◆ Assigned task
Copy the data that follows, character for character, minus the pictures.

◆ Dataset content
+===+
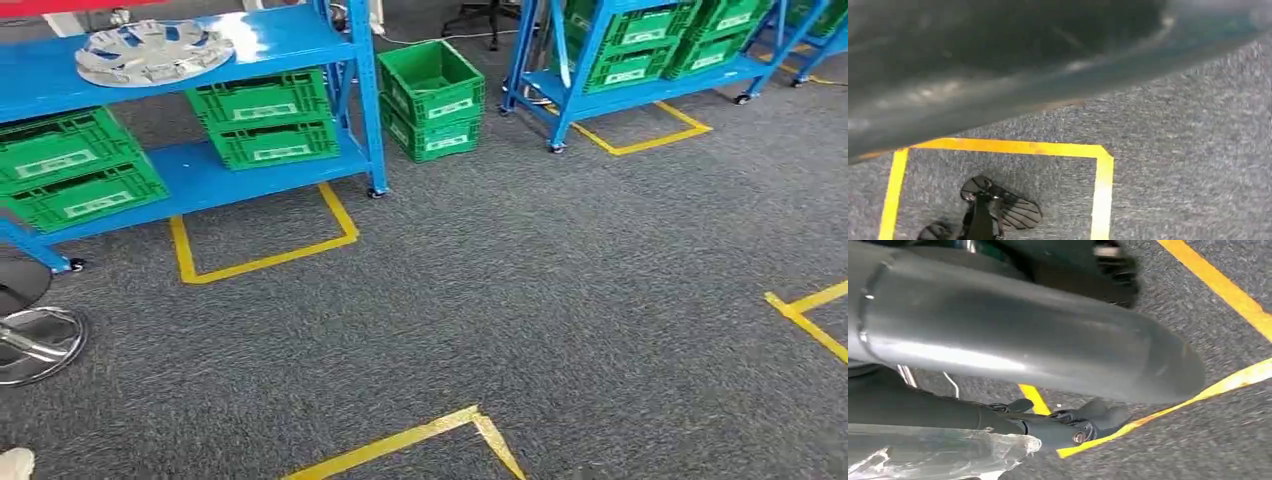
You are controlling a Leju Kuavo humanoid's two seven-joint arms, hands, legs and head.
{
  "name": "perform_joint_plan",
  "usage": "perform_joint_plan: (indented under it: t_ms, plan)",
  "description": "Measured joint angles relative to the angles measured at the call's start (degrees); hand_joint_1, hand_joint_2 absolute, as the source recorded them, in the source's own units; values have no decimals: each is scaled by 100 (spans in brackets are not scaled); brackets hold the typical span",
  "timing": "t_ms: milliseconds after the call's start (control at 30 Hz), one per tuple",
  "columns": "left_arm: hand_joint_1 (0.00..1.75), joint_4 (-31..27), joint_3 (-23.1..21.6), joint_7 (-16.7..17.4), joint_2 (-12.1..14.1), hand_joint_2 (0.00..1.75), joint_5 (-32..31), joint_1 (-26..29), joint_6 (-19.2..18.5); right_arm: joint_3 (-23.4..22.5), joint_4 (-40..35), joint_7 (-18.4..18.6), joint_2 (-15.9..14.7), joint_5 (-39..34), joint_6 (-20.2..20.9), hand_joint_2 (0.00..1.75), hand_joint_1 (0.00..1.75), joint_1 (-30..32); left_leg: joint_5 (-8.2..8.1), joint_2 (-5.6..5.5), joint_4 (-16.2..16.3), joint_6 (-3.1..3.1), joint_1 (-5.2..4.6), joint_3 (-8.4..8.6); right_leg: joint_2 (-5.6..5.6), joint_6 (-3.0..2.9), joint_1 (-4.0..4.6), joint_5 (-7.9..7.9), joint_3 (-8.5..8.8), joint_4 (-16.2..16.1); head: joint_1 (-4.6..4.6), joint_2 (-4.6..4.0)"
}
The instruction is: Take the parts from the cabinet and place them on the table.
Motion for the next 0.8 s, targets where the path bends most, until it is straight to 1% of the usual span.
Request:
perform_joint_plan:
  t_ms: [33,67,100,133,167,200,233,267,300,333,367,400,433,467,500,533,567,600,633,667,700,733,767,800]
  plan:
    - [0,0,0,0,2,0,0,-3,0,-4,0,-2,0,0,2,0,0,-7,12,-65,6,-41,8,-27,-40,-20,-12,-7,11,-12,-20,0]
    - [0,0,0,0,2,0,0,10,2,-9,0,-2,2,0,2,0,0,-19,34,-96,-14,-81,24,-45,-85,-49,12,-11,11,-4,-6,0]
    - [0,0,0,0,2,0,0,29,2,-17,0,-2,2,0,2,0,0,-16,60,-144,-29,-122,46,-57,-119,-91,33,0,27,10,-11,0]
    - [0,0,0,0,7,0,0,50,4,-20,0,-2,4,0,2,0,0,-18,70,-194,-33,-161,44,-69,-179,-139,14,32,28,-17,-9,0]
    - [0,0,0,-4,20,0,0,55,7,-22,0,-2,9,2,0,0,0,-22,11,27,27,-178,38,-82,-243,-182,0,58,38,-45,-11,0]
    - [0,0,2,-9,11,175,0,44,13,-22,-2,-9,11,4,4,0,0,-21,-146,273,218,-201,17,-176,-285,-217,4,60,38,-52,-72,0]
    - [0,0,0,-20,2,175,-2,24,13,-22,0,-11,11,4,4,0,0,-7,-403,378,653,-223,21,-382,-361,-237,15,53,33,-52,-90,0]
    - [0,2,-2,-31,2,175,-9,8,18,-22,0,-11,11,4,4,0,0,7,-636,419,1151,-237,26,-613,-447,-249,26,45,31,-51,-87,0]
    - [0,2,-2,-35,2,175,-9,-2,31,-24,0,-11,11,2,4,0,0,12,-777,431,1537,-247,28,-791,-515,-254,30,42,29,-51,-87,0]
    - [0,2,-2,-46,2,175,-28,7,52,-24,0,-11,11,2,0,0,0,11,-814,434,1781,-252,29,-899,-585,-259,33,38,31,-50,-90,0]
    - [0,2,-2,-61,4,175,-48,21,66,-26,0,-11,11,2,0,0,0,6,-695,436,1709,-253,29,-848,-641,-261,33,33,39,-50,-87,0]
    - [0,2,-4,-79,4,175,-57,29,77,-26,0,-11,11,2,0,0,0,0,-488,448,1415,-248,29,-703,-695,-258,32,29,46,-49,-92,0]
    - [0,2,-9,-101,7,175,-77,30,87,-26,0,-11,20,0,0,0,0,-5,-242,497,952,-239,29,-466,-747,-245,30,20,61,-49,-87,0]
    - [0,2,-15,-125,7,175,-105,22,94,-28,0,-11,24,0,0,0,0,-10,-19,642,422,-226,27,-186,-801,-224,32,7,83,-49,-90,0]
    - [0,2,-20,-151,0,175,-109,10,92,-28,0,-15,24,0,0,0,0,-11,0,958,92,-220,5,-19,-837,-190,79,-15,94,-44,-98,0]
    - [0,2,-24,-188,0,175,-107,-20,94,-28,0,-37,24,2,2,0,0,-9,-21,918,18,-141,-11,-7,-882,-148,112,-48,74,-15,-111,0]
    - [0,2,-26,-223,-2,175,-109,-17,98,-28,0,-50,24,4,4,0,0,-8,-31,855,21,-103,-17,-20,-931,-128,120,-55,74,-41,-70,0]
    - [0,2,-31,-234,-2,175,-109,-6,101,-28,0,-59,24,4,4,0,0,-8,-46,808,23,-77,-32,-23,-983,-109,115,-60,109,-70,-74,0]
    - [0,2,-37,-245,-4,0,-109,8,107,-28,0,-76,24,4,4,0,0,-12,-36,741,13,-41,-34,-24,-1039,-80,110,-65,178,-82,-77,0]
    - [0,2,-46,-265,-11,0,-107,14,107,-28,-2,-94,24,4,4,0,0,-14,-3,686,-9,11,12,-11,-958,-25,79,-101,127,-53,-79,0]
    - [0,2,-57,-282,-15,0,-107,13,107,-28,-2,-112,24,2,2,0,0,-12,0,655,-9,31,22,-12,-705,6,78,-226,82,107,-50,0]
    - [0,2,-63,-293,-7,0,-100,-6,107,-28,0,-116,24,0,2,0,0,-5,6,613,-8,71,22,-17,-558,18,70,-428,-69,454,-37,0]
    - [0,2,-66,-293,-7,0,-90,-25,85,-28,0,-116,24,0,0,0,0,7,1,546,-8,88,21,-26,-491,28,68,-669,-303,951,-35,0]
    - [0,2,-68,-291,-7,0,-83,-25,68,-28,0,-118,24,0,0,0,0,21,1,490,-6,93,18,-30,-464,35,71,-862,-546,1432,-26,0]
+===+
◆ Expected answer
You are controlling a Leju Kuavo humanoid's two seven-joint arms, hands, legs and head.
{
  "name": "perform_joint_plan",
  "usage": "perform_joint_plan: (indented under it: t_ms, plan)",
  "description": "Measured joint angles relative to the angles measured at the call's start (degrees); hand_joint_1, hand_joint_2 absolute, as the source recorded them, in the source's own units; values have no decimals: each is scaled by 100 (spans in brackets are not scaled); brackets hold the typical span",
  "timing": "t_ms: milliseconds after the call's start (control at 30 Hz), one per tuple",
  "columns": "left_arm: hand_joint_1 (0.00..1.75), joint_4 (-31..27), joint_3 (-23.1..21.6), joint_7 (-16.7..17.4), joint_2 (-12.1..14.1), hand_joint_2 (0.00..1.75), joint_5 (-32..31), joint_1 (-26..29), joint_6 (-19.2..18.5); right_arm: joint_3 (-23.4..22.5), joint_4 (-40..35), joint_7 (-18.4..18.6), joint_2 (-15.9..14.7), joint_5 (-39..34), joint_6 (-20.2..20.9), hand_joint_2 (0.00..1.75), hand_joint_1 (0.00..1.75), joint_1 (-30..32); left_leg: joint_5 (-8.2..8.1), joint_2 (-5.6..5.5), joint_4 (-16.2..16.3), joint_6 (-3.1..3.1), joint_1 (-5.2..4.6), joint_3 (-8.4..8.6); right_leg: joint_2 (-5.6..5.6), joint_6 (-3.0..2.9), joint_1 (-4.0..4.6), joint_5 (-7.9..7.9), joint_3 (-8.5..8.8), joint_4 (-16.2..16.1); head: joint_1 (-4.6..4.6), joint_2 (-4.6..4.0)"
}
The instruction is: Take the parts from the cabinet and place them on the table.
Motion for the next 0.8 s, targets where the path bends most, until it is straight to 1% of the usual span.
Request:
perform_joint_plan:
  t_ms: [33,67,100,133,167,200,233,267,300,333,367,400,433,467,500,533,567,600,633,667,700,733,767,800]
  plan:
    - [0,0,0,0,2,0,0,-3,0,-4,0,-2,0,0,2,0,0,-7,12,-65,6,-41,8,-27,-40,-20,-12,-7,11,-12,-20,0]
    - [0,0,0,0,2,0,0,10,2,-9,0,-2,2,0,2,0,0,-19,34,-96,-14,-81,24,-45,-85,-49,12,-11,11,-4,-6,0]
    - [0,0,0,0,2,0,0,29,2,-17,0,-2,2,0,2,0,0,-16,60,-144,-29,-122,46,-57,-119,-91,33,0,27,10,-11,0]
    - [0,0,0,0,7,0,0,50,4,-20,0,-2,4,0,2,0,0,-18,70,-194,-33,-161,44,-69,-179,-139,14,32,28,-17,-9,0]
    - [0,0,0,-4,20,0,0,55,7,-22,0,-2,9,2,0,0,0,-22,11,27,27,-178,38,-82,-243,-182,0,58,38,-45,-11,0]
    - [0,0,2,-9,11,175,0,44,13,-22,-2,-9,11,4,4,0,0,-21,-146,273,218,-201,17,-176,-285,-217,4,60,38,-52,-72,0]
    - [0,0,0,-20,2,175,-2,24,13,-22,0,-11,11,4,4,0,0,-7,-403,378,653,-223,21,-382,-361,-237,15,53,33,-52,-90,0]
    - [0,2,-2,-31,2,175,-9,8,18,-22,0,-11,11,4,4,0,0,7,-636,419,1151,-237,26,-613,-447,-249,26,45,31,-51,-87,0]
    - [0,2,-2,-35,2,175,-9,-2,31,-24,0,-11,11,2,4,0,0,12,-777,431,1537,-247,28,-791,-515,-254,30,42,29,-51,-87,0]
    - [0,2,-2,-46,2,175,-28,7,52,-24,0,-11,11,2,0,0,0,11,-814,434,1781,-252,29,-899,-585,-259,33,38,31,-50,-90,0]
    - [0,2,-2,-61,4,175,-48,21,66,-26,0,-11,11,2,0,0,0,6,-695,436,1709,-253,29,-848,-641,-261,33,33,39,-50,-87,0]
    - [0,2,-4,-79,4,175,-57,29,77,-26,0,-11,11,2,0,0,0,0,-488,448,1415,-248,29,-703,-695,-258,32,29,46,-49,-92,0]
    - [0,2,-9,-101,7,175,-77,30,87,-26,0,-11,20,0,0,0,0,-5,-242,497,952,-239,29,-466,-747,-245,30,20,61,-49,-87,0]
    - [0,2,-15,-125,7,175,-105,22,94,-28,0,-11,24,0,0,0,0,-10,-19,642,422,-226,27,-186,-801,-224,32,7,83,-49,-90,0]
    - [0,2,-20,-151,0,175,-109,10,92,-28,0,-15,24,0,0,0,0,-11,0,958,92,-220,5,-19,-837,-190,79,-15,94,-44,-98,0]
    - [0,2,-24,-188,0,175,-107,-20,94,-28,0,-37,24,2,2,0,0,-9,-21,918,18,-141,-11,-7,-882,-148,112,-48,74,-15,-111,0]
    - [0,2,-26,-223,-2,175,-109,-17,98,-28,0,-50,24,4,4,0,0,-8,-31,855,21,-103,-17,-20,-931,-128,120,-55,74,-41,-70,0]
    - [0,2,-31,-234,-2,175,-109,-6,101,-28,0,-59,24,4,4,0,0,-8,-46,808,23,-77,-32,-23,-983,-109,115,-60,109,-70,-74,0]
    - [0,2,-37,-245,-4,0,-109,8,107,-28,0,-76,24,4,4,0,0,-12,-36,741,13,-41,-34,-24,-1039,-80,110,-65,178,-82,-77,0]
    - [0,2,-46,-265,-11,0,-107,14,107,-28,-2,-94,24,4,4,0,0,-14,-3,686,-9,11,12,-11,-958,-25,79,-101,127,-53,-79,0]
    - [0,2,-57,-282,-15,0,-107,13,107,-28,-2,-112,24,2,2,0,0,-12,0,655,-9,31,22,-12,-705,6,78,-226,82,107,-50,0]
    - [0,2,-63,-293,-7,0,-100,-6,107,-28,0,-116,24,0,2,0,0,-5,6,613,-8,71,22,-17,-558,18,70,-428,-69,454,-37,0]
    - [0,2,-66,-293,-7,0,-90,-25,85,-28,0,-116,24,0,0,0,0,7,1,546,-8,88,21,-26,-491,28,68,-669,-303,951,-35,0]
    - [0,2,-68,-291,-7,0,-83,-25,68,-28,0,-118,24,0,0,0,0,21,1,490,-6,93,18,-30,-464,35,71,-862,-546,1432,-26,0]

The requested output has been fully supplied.